Things changed in the spring, after the second coldest winter in American history. From the beginning of March to the end of May, the cost of America’s benchmark oil – West Texas Intermediate – went from $43 to $60 a barrel. Gasoline is made from crude oil. The low $43 price reflected less demand and greater supply. The U.S economy, as measured by changes in the gross domestic product, declined by one-tenth of one percent in the first quarter of 2015. This reduced the demand for petroleum products.

The rise to $60 does seem to have been partially the result of the declining value of the dollar. During March and April, the greenback fell five percent against a basket of 16 currencies in the Wall Street Journal’s Dollar Index. This means that America’s overseas oil providers raised prices to compensate for being paid in less valuable dollars. Supplies were somewhat constricted by a seasonal reduction in output at oil refineries, which performed maintenance and a changeover to cleaner burning summer blends.

The overall trend, however, was towards more oil coming out of the ground.
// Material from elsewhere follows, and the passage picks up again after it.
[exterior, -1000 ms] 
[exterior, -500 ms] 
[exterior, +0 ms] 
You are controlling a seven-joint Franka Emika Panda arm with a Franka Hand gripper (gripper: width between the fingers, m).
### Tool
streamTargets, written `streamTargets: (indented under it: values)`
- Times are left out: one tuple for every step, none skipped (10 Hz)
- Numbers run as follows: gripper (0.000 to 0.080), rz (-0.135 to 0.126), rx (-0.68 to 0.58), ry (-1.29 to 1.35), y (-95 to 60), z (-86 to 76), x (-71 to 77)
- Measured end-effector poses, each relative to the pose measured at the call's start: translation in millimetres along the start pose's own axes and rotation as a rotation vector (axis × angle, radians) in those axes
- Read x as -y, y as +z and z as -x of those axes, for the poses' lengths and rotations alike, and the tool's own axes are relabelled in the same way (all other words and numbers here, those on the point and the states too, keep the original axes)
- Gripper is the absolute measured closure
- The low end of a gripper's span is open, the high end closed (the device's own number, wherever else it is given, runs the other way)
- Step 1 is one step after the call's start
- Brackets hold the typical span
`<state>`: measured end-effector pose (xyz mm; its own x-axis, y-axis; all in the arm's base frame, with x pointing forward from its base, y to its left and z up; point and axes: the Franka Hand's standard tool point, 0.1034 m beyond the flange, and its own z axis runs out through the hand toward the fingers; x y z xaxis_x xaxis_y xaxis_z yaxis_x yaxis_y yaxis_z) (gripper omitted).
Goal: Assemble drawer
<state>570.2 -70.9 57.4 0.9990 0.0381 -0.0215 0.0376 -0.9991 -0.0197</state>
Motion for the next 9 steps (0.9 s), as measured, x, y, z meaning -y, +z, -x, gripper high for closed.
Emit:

U.S production in May of 2015 reached more than 9.5 million barrels a day (mb/d), nearly double the level of only six years ago, and much of it of a higher quality than the 10.3 mb/d of mostly sour Saudi crude.
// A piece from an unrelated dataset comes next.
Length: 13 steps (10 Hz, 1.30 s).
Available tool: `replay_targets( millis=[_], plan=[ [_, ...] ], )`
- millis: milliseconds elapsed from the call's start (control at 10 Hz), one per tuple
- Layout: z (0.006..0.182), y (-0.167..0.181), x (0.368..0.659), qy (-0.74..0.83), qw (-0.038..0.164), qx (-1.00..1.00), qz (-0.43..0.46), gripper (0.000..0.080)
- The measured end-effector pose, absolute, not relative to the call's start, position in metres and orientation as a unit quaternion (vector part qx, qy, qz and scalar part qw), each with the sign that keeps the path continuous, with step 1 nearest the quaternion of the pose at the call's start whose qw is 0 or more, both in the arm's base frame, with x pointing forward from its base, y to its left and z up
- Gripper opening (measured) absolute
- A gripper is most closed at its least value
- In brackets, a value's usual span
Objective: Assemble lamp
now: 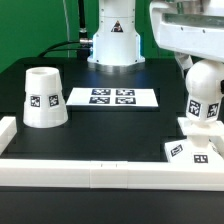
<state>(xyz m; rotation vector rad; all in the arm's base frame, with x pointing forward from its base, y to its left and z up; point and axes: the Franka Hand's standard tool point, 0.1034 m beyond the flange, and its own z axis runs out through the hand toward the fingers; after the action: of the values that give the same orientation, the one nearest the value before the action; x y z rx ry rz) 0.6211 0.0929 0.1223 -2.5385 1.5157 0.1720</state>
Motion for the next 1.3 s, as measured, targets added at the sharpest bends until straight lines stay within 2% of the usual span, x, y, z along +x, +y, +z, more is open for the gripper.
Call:
replay_targets(
  millis=[300, 600, 700, 1300],
  plan=[
    [0.1218, 0.0923, 0.6189, 0.399, 0.089, -0.911, 0.051, 0.0698],
    [0.1282, 0.0919, 0.6185, 0.233, 0.058, -0.97, 0.047, 0.0698],
    [0.1302, 0.0928, 0.6203, 0.171, 0.056, -0.983, 0.04, 0.0698],
    [0.1281, 0.0909, 0.62, -0.031, 0.06, -0.997, 0.029, 0.0698]
  ],
)
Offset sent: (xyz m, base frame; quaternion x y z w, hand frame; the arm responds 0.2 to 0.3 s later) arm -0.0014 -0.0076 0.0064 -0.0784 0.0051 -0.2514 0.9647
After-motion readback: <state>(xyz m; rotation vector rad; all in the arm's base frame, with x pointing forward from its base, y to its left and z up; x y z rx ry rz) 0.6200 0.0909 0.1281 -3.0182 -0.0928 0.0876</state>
According to the International Energy Agency in Paris, there currently is a two mb/d surplus of production over consumption on the world oil market, putting strong downward pressure on prices. North Sea Brent crude, the international benchmark, now sells for $65 on the International Petroleum Exchange in London.

One American state – North Dakota – now produces more than the U.S. imports from Saudi Arabia. America’s shale oil output is also not good news for OPEC producers with large populations, such as Nigeria. U.S. shale oil is of the sweet, low-sulfur variety, easy to refine into gasoline, and competes directly with Nigeria’s flagship crude, Bonny Light. Nigeria, Africa’s largest producer, has at least for the moment lost its share of the American market. U.S. imports from Nigeria declined from one mb/d in 2010 to less than 60,000 b/d in 2014. The reduced revenue cut its ability to provide social services and combat the Boko Haram Islamic terror group in northeast Nigeria.

Many oil-producing counties experienced dramatic population growth in the 1970s and 1980s, when oil prices were high. Some of the youth from this era turned to terrorism after the 1998 Asian currency crisis, when world oil prices twice fell under $10 a barrel, a so-called double bottom, leaving their parents unable to provide for their families.

This important demographic and geopolitical fact may be one reason why Iran will make concessions on its nuclear program. News reports suggest a deal could emerge in July, with the lifting of sanctions and the subsequent addition of one mb/d of Iranian oil to global supplies. This could further reduce prices.